Occasionally, I’ll stop by the store on the way home and pick up a small bouquet. After grumbling at the high cost of flowers in the US, I remember what they are really worth. In terms of value for dollar, I can think of few better investments.
What they add to my relationship with my wife Sarah is immeasurable. For wrapped up in that gift is love, thought, and appreciation. It’s a little thing, but the little things are everything.
The big things matter, absolutely. A big present is always appreciated. But those are out of the ordinary. They only happen once in a while. Most often, life is small.
To live in the little is to be a hero. We love to point to the heroes that rise to the occasion and do something extraordinary. We admire their courage and effort. They are worth celebrating.
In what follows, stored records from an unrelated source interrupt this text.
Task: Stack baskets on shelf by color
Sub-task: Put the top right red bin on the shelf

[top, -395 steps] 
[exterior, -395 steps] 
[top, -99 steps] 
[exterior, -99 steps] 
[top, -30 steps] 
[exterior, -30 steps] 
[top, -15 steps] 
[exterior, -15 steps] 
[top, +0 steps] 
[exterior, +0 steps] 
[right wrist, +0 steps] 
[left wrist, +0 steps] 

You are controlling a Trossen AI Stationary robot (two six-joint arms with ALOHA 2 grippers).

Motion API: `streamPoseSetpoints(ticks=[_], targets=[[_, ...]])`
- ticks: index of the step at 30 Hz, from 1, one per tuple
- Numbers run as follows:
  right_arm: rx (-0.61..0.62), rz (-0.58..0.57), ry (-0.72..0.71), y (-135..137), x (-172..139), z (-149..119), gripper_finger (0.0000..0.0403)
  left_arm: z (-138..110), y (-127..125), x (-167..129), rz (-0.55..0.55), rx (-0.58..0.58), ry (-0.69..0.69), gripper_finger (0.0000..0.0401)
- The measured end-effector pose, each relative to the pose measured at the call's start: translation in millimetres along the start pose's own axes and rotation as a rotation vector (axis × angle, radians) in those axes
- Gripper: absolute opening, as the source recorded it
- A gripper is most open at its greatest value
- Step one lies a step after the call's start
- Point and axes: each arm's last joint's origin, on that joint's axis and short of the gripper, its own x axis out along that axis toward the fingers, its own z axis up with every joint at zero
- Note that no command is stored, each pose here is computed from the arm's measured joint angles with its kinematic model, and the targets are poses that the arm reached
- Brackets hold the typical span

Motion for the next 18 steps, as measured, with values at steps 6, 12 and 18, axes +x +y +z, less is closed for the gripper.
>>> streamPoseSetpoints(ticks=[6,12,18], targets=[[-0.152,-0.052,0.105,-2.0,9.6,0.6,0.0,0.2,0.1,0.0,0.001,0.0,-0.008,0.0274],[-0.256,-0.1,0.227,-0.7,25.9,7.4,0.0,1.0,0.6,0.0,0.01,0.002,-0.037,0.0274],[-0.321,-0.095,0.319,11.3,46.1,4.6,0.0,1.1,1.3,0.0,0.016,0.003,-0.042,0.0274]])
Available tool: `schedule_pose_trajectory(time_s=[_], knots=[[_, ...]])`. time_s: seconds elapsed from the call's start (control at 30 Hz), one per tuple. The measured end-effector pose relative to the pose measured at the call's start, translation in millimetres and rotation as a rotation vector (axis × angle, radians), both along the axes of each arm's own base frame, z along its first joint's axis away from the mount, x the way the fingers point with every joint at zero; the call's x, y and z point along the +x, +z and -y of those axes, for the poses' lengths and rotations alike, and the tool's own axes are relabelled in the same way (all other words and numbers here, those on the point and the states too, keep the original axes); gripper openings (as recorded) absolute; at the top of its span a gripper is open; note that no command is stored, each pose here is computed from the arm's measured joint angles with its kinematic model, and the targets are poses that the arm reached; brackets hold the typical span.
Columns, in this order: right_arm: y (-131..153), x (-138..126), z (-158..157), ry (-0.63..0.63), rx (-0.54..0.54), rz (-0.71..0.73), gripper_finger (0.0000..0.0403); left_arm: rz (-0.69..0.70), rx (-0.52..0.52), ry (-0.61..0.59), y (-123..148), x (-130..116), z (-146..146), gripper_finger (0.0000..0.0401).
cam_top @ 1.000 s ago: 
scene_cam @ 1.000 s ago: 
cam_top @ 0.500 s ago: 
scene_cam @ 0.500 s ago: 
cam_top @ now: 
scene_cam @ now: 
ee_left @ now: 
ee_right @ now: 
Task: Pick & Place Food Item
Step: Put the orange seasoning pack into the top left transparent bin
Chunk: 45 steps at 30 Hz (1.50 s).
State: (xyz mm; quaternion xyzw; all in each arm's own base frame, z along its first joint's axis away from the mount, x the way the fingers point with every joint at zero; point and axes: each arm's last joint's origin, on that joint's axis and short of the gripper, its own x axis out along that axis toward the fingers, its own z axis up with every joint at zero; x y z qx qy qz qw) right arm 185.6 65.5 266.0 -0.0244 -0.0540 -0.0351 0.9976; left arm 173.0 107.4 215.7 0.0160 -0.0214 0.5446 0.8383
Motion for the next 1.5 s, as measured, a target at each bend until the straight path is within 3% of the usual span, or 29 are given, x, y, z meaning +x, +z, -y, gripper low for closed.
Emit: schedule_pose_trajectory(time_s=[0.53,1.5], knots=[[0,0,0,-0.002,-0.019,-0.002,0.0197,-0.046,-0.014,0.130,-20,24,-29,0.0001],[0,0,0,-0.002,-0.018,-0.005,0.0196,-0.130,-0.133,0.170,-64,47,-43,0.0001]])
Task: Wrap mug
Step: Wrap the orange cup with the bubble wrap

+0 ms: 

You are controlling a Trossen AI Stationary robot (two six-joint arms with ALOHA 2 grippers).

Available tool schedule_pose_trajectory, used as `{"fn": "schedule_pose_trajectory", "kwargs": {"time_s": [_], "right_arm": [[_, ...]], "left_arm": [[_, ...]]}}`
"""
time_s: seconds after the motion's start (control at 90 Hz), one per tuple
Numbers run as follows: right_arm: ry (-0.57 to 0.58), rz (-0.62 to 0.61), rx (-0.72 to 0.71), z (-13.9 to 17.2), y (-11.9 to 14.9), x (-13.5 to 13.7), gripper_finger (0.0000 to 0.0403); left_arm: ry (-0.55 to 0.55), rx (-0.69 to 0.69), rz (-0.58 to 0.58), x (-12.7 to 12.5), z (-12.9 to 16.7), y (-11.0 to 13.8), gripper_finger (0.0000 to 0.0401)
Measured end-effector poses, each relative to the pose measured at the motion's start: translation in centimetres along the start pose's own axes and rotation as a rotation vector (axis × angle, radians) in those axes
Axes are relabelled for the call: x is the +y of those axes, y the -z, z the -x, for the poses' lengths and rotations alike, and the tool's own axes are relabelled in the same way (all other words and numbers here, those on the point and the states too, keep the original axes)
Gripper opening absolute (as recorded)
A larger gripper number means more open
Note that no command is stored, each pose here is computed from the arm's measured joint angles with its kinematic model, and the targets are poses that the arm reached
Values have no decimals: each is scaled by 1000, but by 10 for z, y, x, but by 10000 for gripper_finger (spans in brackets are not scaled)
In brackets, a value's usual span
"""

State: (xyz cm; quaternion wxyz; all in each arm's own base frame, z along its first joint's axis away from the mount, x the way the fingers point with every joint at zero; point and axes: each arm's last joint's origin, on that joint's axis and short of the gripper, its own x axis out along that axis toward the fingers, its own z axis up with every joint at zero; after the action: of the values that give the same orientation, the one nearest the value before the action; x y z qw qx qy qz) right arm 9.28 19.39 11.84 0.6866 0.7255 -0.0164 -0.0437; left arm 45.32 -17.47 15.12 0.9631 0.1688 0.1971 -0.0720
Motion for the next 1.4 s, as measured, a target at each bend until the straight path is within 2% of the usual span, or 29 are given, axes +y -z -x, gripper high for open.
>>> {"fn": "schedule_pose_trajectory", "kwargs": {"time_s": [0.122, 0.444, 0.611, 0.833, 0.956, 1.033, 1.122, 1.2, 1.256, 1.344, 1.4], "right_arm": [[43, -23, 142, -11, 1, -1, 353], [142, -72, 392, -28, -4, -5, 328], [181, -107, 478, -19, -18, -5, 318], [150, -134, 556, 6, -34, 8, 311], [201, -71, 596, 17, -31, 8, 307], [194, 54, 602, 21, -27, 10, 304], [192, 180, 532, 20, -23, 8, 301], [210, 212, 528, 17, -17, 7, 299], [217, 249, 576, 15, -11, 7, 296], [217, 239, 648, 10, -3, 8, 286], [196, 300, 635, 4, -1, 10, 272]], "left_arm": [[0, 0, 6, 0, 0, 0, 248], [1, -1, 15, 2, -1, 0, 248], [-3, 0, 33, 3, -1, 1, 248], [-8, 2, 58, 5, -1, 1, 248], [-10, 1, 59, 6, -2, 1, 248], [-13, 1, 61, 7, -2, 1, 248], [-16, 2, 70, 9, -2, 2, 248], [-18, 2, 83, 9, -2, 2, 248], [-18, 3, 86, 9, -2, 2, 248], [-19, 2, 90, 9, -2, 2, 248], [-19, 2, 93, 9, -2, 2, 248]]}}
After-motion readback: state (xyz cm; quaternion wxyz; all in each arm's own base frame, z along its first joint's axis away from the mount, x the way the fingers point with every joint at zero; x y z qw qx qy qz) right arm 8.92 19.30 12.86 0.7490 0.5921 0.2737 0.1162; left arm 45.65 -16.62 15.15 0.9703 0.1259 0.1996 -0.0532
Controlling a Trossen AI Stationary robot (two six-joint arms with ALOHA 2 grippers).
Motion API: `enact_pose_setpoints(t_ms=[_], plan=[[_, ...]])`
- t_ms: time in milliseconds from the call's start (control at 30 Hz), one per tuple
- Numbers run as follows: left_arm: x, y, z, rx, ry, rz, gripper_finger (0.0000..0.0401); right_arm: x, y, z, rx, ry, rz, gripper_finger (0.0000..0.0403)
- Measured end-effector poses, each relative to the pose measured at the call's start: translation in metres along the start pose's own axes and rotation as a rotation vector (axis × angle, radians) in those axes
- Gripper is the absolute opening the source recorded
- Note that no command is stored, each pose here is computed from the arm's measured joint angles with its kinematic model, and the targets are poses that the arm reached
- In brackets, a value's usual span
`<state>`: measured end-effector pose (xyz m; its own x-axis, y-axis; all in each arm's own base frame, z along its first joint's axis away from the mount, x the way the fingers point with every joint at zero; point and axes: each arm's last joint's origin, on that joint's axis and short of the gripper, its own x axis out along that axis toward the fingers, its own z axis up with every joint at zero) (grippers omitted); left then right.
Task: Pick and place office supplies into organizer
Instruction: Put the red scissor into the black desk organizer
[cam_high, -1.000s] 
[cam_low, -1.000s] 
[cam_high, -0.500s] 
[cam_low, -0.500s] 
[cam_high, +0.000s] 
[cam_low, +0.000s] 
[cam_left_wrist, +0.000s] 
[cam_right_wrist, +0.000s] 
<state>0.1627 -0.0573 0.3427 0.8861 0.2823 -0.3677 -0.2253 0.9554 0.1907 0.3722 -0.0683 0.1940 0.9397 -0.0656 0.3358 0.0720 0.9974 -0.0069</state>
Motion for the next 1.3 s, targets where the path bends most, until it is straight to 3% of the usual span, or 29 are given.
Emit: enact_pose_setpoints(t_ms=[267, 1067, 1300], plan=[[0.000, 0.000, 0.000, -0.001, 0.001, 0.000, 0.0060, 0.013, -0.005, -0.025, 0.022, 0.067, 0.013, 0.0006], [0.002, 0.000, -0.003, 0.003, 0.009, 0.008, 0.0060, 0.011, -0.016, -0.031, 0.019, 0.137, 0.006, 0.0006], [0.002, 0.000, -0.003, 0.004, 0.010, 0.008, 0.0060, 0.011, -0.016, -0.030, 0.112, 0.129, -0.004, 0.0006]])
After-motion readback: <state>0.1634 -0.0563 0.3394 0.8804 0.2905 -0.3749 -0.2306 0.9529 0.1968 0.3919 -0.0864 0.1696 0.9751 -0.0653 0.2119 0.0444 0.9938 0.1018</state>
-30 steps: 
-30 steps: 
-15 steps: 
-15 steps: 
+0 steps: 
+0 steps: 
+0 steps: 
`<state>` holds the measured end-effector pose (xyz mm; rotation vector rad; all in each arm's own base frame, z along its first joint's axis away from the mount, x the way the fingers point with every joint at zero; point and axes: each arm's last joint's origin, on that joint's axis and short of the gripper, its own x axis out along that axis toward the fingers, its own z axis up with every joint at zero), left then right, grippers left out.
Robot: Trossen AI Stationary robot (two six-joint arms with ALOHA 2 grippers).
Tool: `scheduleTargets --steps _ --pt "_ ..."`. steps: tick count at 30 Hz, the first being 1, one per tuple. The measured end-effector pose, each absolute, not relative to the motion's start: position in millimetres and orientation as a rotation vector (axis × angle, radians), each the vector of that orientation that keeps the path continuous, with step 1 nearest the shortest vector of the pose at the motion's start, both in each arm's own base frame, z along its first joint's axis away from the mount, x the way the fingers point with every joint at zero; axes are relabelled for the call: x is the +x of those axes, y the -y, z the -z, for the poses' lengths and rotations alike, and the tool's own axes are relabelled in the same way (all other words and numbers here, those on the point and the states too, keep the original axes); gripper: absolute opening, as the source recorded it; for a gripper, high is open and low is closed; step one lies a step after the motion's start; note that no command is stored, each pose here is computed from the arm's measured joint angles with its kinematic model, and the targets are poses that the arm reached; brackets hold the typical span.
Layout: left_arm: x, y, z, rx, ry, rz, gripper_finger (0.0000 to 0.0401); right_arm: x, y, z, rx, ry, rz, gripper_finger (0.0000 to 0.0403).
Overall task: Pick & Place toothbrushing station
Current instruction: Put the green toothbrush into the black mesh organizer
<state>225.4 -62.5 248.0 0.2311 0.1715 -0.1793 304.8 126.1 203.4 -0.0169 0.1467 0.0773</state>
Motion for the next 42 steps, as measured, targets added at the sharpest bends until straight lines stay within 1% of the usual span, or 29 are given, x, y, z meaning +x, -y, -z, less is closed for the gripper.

But I believe the heroism of the ordinary takes more courage. It’s difficult.
It’s hard because the payoff usually isn’t immediate or visible. You may not see the results for days, months, years, or even at all. The act is done for it’s own sake.
It’s hard because it’s a choice. You can’t just be nice one time and call it done. You have to do it again, and again, and again. It’s a process that doesn’t end.
Be this kind of hero. Make people matter in the everyday:
Write a note: The first thing I do when I get home is check the mail. Some days, the mailbox is empty. Sometimes, I get a magazine like the Economist. Often there is junk mail, which only makes me not want to buy the product. But occasionally, someone sends me a personal note or card. Wow. It makes my day. That someone thought enough to write something on paper and send it – with a stamp – tells me I’m significant.
You can create the same effect for others. Send a quick note to to a friend. Say thank you to someone who helped you. It doesn’t have to be a long letter, although those are good too. Even the smallest act could brighten someone’s day.
Wish blessings to people: There is a man near my office named Willie. Every day he gives blessings to the people that go past. “May God bless you, and have a wonderful weekend,” he sings. Most people probably ignore him, but I’ve come to appreciate it. I like getting blessed. I like when people wish me a good day. Even though Willie is homeless and his situation is hard, he still wishes the best for others.
Apologize without inhibition: I am certain that you are all much better at this than I am. It’s taken a long time for me to even start to figure this out. The other day, I got home from being outside and the apartment was hot. For some reason it made me grumpy and cold in my greeting to my wife.
After steaming for a little while in my room, I came back out and said sorry. It was a small thing, and we would have moved on without any issue – we’re good at brushing those kind of things off. But the apology matters. It reinforces the relationship.
Help people: When I’m traveling and am not sure how to get where I’m going, I am grateful for the people who pause to help me. With a smile they tell me what train to take. Often, they even tell me about a shortcut or a good place to visit.
It’s easy to find people in need of help. It could be someone who dropped something, a man that tripped and fell, a lady struggling with a heavy bag, or, in my case, a clueless guy staring blankly at the subway map. Most often, helping doesn’t take much work on your part – just the initiation. But it makes a difference.
These are all small. They’re easy to ignore and not bother with. But they’re worth doing. What about you? What are some of the little things that you do?
The beauty of a thousand details. I made this photo in Carol Stream, Illinois.